Extract every line of the material that holds the string "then".
═══ Data below
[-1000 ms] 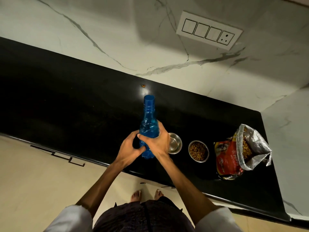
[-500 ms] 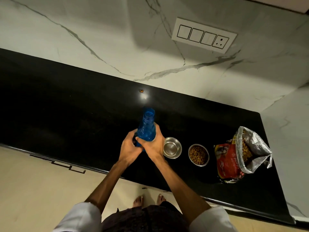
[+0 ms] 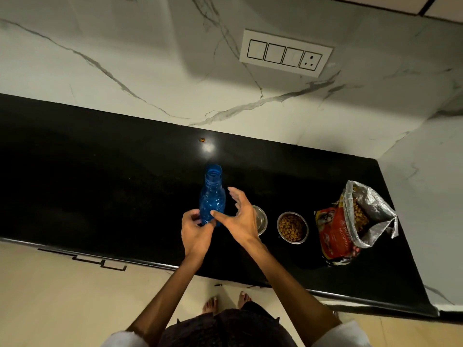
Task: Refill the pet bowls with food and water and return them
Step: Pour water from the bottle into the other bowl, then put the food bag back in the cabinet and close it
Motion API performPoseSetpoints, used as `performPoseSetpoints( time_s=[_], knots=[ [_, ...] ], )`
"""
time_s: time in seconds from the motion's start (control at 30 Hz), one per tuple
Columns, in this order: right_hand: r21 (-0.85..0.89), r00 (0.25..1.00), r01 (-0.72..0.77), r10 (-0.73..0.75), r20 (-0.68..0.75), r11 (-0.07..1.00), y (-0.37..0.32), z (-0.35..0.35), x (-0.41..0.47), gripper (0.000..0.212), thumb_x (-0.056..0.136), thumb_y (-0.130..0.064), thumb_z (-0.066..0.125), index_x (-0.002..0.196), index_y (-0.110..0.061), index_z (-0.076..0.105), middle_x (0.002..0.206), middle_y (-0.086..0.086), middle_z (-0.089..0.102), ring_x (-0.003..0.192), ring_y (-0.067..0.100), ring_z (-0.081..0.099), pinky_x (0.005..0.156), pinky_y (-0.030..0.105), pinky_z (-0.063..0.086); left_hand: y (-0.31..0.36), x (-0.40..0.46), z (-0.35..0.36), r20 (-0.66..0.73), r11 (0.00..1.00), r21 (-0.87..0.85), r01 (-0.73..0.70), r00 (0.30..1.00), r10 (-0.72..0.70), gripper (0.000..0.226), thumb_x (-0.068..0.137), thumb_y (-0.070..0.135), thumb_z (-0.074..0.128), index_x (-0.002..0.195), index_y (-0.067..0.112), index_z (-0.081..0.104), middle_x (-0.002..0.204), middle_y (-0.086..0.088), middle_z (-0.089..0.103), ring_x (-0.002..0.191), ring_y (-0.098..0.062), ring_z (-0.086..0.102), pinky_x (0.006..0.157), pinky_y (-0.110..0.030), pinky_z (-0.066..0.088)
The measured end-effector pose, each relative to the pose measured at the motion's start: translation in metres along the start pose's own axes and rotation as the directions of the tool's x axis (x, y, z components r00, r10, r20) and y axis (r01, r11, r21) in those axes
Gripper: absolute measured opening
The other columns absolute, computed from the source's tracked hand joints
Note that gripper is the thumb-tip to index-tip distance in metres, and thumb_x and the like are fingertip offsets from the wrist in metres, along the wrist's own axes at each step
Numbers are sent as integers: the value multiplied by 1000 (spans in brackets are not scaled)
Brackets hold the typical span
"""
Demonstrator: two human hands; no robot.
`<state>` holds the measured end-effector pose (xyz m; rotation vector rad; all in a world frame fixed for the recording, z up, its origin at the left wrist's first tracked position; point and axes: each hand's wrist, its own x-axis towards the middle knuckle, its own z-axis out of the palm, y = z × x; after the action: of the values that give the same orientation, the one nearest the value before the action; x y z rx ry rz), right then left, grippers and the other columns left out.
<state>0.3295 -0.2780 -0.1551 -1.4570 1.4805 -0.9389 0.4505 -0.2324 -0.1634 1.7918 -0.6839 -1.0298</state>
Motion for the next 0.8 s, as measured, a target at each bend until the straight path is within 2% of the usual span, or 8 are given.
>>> performPoseSetpoints(
  time_s=[0.07, 0.13, 0.27, 0.37, 0.47, 0.6, 0.73, 0.8],
  knots=[
    [3, 1000, 0, 0, -2, 1000, -3, -12, -3, 78, 74, -25, 95, 143, -26, 58, 141, -16, 60, 136, 5, 53, 115, 29, 42, 6, -8, 6, 4, 975, -171, 139, 990, -140, 43, 86, 15, 79, 121, 14, 55, 118, -6, 65, 104, -17, 66, 91, -35, 55],
    [7, 1000, -9, 9, -19, 1000, -9, -23, -7, 72, 76, -27, 93, 140, -29, 61, 138, -18, 61, 133, 4, 55, 113, 31, 45, 13, -16, 13, 78, 924, -295, 242, 970, -229, 38, 89, 12, 73, 124, 8, 56, 119, -13, 68, 102, -20, 68, 88, -39, 57],
    [24, 997, 8, -6, -80, 1000, -21, -44, -16, 59, 80, -27, 90, 134, -28, 66, 132, -15, 68, 127, 3, 61, 109, 30, 51, 36, -42, 28, 255, 871, -358, 336, 933, -255, 26, 94, 13, 66, 117, 2, 67, 111, -14, 74, 101, -25, 70, 89, -42, 57],
    [43, 993, 32, -26, -114, 999, -31, -59, -22, 47, 86, -27, 85, 130, -29, 69, 129, -11, 70, 125, 1, 62, 106, 30, 54, 56, -58, 41, 367, 894, -313, 321, 909, -198, 21, 99, 14, 55, 104, 3, 73, 97, -15, 75, 90, -21, 69, 81, -35, 57],
    [56, 982, 55, -44, -183, 997, -38, -75, -27, 35, 90, -27, 79, 124, -29, 72, 122, -10, 74, 120, 1, 66, 104, 37, 57, 71, -67, 54, 401, 907, -304, 291, 903, -155, 26, 102, 16, 53, 115, 1, 70, 105, -19, 77, 82, -16, 72, 68, -27, 59],
    [89, 958, 91, -62, -281, 992, -52, -101, -32, 25, 95, -22, 75, 119, -24, 75, 112, -10, 77, 113, 3, 70, 99, 40, 60, 96, -81, 70, 436, 915, -311, 257, 894, -103, 24, 100, 20, 58, 114, 4, 69, 104, -18, 76, 90, -21, 73, 74, -31, 58],
    [86, 926, 162, -121, -358, 983, -74, -134, -36, 19, 99, -23, 71, 118, -25, 75, 106, -10, 77, 107, 7, 73, 94, 41, 62, 127, -95, 88, 477, 923, -329, 197, 879, -17, 20, 101, 18, 57, 112, 9, 71, 108, -11, 77, 103, -23, 74, 88, -36, 61],
    [69, 903, 211, -167, -395, 975, -87, -152, -36, 18, 100, -23, 70, 118, -24, 75, 106, -10, 77, 105, 8, 73, 92, 41, 62, 145, -101, 99, 517, 920, -359, 159, 854, 54, 21, 104, 14, 53, 115, 6, 69, 109, -12, 77, 104, -23, 74, 83, -32, 62]
  ],
)
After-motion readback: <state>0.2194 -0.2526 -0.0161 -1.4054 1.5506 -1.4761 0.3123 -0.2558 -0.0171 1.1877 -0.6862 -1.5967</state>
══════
■ **Result**:
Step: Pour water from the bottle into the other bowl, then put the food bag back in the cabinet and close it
`<state>` holds the measured end-effector pose (xyz m; rotation vector rad; all in a world frame fixed for the recording, z up, its origin at the left wrist's first tracked position; point and axes: each hand's wrist, its own x-axis towards the middle knuckle, its own z-axis out of the palm, y = z × x; after the action: of the values that give the same orientation, the one nearest the value before the action; x y z rx ry rz), right then left, grippers and the other columns left out.

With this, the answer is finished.